*Task requirements*
Return each line of the records below in which the string "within" turns up.

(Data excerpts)
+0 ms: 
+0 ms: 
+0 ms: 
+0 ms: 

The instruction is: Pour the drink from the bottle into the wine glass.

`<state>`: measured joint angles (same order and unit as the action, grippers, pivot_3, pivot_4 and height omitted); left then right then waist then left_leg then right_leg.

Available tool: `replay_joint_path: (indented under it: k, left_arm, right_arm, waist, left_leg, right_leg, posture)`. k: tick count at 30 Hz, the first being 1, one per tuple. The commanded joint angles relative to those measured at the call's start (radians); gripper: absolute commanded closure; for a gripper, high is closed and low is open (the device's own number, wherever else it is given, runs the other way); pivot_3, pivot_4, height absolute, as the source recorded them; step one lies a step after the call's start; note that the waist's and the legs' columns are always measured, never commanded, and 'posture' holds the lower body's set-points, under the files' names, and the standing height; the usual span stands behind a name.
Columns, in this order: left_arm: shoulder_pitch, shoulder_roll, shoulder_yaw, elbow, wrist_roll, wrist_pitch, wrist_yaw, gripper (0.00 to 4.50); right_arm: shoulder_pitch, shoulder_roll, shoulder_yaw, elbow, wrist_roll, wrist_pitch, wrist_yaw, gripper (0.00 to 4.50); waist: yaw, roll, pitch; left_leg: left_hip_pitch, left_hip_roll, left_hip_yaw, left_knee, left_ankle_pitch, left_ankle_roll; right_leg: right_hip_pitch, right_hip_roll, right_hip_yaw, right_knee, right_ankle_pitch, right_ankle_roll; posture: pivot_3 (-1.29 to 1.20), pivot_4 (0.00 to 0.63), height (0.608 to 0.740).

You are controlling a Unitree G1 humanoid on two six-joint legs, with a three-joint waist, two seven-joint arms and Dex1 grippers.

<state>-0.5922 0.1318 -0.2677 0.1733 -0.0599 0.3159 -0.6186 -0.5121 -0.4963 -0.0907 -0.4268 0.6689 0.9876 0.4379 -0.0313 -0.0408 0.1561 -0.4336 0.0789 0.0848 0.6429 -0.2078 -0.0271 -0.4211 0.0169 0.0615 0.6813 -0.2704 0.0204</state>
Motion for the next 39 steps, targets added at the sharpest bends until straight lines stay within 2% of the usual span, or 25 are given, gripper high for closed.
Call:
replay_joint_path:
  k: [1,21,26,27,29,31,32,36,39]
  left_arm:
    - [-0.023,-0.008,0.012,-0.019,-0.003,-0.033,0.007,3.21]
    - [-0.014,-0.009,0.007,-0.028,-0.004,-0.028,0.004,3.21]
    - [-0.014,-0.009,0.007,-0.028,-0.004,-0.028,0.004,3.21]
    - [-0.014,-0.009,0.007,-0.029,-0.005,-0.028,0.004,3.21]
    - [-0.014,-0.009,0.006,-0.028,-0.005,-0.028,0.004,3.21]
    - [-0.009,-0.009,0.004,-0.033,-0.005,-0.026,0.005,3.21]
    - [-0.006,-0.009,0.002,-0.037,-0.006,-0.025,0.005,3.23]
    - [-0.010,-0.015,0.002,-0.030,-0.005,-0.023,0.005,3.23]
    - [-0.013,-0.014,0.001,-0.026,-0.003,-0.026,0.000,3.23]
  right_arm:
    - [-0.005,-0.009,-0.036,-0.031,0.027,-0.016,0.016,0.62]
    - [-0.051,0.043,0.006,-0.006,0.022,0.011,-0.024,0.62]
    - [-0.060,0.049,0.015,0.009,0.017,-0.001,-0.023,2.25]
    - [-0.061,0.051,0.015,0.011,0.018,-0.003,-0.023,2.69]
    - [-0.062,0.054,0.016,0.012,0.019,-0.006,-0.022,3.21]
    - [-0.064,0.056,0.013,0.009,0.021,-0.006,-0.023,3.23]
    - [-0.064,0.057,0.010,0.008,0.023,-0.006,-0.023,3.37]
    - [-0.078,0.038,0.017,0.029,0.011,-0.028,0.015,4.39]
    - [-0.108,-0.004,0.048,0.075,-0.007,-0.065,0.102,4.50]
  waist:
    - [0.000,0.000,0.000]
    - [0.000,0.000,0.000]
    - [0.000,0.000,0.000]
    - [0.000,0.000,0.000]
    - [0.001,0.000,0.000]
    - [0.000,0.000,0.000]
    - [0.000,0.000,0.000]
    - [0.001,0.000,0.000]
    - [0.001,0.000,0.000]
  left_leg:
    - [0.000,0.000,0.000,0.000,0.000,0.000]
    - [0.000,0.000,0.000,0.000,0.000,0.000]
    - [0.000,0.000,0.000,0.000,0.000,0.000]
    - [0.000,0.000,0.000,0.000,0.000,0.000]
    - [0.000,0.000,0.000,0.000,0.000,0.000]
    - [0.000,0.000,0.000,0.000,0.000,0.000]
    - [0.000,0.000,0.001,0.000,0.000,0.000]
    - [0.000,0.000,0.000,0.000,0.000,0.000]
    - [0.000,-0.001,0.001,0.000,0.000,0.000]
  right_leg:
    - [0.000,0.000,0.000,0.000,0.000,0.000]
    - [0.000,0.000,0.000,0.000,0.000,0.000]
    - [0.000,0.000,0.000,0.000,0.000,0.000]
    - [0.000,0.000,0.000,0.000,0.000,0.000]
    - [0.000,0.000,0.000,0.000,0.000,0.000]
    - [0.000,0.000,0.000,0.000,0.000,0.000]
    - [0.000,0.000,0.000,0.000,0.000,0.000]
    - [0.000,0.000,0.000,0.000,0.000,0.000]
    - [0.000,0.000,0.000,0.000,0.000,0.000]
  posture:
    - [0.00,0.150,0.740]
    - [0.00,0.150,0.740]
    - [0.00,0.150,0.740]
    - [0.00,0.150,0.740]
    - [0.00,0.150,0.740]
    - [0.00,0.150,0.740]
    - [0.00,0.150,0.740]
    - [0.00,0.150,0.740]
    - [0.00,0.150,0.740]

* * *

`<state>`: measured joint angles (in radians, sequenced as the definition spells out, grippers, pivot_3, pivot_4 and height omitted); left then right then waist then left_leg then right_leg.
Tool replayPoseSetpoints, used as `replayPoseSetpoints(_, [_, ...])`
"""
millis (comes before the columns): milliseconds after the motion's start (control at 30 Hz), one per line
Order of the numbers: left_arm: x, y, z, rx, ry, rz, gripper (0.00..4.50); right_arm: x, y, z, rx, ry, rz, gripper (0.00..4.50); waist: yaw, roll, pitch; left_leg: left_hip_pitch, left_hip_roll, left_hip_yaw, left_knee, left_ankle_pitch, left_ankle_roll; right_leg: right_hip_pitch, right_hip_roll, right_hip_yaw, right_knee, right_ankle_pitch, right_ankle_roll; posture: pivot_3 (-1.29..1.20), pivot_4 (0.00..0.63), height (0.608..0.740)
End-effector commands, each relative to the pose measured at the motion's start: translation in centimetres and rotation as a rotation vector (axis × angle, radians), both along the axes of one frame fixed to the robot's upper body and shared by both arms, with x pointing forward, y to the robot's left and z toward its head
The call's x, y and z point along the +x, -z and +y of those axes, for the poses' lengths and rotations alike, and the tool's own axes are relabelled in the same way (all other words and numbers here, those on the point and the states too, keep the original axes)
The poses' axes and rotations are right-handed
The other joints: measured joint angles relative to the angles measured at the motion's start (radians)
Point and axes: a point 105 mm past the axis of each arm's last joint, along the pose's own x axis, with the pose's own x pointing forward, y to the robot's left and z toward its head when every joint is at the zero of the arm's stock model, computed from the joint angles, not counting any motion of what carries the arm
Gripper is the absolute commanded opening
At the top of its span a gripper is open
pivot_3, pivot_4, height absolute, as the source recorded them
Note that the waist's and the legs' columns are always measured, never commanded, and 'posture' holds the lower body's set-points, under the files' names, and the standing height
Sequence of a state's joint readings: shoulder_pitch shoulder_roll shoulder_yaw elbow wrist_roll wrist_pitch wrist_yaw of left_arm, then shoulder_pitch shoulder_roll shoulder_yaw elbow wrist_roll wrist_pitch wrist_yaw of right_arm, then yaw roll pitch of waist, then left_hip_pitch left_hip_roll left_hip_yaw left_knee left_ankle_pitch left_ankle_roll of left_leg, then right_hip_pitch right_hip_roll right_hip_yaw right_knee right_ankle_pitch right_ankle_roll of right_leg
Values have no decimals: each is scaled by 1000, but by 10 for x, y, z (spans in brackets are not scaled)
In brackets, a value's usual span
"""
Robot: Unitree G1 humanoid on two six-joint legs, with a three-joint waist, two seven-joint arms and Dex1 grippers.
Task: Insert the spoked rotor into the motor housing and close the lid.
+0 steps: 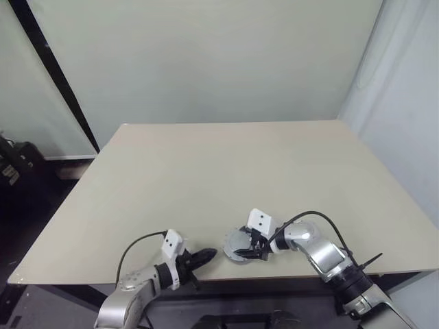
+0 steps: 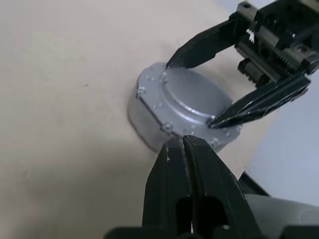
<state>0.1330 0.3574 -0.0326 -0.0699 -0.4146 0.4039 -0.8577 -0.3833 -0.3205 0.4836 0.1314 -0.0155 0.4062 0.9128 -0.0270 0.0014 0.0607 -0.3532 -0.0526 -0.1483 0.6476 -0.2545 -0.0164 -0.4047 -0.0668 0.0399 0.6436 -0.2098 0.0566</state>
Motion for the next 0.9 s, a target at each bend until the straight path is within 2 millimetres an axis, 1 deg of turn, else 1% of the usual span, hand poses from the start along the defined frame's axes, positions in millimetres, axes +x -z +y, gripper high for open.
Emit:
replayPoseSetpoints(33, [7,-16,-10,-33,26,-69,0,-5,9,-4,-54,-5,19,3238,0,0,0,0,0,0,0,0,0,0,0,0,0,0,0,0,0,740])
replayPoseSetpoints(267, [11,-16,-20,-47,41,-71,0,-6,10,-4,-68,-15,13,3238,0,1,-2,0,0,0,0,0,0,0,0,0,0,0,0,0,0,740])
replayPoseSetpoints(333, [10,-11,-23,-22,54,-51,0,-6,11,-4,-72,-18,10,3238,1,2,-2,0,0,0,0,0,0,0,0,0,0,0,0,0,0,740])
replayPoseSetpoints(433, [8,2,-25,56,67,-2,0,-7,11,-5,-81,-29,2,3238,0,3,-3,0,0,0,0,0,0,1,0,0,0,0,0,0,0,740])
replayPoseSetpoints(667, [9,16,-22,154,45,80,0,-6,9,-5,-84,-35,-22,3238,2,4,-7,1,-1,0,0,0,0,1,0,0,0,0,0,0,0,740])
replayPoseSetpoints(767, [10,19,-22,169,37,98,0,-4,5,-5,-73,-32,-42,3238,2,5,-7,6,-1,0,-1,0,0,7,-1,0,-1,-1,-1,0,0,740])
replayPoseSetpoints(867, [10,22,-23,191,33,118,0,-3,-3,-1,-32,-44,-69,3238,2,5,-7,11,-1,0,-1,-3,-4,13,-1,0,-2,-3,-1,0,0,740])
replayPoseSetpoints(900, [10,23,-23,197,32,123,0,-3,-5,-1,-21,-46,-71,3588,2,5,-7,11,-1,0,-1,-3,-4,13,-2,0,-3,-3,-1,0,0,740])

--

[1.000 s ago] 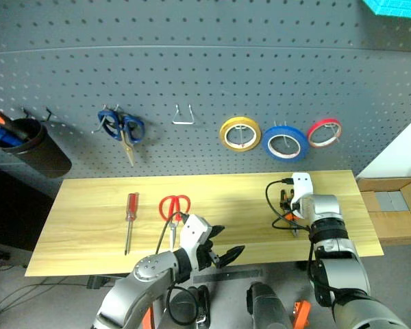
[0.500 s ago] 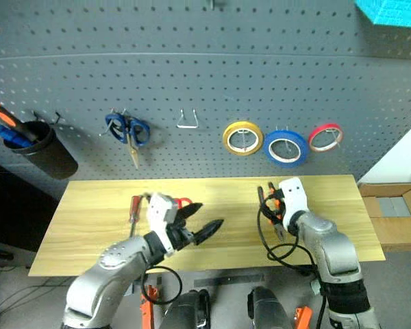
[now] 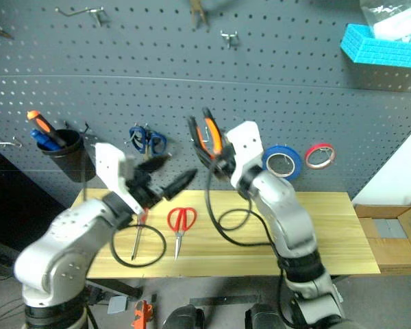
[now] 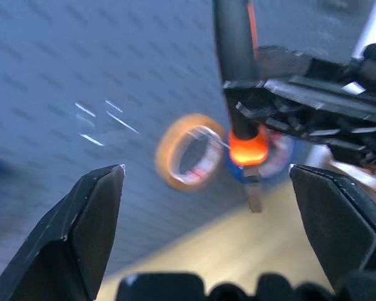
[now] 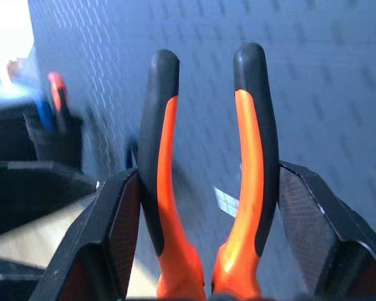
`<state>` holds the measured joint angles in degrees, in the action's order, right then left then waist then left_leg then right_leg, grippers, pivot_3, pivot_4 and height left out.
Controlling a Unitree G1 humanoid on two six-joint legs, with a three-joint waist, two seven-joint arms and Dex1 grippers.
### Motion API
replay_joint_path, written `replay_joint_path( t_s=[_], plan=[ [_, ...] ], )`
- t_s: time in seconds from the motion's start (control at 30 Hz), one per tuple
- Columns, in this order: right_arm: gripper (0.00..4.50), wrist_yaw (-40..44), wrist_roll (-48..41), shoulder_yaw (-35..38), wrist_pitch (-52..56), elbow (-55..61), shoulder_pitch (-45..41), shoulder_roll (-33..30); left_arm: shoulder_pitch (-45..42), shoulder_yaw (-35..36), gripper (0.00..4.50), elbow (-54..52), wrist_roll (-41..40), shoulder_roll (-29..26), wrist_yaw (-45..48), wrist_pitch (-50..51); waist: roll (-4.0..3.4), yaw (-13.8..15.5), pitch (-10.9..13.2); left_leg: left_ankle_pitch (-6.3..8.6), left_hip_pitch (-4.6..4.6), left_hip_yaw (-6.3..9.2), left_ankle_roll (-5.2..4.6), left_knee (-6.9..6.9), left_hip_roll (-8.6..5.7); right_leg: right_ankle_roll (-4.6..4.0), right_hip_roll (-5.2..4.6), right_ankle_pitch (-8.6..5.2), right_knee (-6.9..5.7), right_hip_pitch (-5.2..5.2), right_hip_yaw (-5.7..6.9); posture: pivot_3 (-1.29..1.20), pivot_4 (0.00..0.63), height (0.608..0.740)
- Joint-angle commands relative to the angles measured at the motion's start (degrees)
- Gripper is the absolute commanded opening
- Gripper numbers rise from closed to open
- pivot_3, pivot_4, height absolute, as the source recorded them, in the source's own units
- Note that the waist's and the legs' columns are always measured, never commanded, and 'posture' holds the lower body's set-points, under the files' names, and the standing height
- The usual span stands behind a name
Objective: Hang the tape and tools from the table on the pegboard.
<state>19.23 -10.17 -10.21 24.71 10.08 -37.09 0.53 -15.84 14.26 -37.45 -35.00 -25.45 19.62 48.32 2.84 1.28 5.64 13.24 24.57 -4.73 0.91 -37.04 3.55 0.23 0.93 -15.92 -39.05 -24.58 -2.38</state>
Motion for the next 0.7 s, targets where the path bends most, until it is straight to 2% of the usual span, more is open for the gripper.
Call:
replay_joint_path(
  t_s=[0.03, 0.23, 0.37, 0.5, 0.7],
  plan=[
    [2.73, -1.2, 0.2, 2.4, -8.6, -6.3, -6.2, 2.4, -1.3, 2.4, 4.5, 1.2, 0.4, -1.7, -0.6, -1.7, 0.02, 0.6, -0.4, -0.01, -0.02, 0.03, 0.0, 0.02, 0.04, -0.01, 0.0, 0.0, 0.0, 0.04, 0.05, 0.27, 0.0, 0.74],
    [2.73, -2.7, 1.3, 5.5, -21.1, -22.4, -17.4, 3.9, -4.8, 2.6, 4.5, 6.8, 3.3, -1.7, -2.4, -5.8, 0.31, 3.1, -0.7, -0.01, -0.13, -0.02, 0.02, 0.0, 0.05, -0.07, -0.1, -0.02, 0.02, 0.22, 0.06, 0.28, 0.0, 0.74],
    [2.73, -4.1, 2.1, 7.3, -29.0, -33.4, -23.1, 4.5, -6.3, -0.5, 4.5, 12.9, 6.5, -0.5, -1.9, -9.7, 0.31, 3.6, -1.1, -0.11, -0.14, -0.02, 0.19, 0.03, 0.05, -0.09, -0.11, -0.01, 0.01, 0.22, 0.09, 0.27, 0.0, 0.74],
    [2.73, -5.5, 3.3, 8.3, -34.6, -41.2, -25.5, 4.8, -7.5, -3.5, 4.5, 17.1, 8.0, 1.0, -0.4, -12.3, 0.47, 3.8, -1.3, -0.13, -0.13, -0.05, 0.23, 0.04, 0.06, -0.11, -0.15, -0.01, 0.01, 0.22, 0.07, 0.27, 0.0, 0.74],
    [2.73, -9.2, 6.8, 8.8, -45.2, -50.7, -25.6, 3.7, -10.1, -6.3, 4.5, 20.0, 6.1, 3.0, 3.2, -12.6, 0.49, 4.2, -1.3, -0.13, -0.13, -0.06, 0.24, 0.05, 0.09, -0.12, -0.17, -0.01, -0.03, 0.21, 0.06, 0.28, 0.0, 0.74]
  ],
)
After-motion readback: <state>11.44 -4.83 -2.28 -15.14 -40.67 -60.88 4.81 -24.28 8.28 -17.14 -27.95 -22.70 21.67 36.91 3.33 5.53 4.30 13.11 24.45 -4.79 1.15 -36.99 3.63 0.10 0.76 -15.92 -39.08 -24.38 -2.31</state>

*Result for this exercise*
Motion for the next 39 steps, targets added at the sharpest bends until straight lines stay within 2% of the usual span, or 25 are given, gripper high for closed.
Motion for the next 0.9 s, a target at each bend until the straight path is within 2 millimetres an axis, 1 deg of turn, else 1% of the usual span, hand poses from the start along the defined frame's axes, positions in millimetres, axes +x -z +y, gripper high for open.

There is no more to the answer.